* [EXERCISE]
Your task is to repeat exactly the lines below between the line holding "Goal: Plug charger" and the line holding "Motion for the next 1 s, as", inclusive, and only those.

== Segment start ==

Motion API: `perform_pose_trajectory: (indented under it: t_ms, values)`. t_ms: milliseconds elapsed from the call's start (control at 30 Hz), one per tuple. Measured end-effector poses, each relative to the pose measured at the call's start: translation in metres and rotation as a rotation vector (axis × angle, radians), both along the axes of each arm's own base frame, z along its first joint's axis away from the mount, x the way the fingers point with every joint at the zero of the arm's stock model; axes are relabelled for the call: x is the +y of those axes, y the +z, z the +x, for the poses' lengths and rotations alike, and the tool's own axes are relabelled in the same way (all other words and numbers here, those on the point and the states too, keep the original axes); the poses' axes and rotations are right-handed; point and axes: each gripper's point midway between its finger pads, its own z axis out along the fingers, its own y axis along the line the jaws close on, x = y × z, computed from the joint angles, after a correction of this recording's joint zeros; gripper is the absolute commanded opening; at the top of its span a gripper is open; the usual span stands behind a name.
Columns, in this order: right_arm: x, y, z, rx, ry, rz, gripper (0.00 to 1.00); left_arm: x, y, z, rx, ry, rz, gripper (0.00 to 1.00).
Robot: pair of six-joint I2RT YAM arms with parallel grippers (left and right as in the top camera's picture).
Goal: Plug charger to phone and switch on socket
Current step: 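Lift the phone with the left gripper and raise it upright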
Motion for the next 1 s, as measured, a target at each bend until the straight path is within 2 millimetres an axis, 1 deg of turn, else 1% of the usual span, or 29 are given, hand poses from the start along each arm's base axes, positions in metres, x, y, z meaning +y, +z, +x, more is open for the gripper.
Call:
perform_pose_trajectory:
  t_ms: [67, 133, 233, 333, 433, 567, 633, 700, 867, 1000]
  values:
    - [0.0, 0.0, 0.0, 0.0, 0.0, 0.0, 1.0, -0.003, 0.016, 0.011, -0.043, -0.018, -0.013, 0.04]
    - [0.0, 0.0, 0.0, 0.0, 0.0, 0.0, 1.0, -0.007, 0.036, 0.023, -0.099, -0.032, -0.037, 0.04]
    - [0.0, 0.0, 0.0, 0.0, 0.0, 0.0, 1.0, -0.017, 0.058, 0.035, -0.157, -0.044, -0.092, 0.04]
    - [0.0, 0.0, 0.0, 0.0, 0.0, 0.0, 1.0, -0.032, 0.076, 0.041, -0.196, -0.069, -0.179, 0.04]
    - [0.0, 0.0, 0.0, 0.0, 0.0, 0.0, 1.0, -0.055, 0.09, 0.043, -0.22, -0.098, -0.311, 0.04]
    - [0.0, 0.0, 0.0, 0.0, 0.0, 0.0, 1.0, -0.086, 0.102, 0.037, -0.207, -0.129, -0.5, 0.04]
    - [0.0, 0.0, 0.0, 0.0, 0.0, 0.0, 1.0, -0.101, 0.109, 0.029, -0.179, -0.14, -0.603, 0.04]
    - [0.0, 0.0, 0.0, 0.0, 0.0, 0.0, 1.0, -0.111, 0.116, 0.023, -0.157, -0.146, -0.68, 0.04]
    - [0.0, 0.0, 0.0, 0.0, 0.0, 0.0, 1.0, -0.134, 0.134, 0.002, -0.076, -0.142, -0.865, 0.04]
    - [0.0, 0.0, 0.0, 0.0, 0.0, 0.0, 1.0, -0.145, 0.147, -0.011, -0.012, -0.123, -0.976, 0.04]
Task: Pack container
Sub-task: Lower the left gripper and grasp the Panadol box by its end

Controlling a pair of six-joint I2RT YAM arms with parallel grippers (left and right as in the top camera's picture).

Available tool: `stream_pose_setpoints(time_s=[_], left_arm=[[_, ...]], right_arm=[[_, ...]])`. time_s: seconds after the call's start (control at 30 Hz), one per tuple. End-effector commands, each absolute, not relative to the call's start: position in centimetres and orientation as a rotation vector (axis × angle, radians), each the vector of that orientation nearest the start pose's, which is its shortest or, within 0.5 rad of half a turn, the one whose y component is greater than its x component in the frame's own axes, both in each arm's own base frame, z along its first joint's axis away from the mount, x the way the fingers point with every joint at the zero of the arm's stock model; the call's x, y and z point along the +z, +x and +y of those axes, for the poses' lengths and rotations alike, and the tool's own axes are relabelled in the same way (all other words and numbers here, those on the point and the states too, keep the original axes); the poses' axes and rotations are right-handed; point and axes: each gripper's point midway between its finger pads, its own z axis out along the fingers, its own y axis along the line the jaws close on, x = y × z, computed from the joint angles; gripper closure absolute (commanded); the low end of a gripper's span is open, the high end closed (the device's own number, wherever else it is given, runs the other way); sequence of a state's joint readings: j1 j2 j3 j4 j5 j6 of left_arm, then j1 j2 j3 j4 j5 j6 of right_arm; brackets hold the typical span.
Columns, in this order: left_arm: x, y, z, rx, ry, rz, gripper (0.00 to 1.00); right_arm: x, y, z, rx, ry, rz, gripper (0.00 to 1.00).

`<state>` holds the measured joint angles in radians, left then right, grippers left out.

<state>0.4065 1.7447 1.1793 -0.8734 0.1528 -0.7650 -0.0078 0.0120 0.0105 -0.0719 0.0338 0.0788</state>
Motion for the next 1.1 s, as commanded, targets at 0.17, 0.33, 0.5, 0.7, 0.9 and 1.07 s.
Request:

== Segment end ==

* [RESPONSE TO THIS TASK]
Goal: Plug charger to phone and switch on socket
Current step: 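Lift the phone with the left gripper and raise it upright
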Motion for the next 1 s, as measured, a target at each bend until the straight path is within 2 millimetres an axis, 1 deg of turn, else 1% of the usual span, or 29 are given, hand poses from the start along each arm's base axes, positions in metres, x, y, z meaning +y, +z, +x, more is open for the gripper.

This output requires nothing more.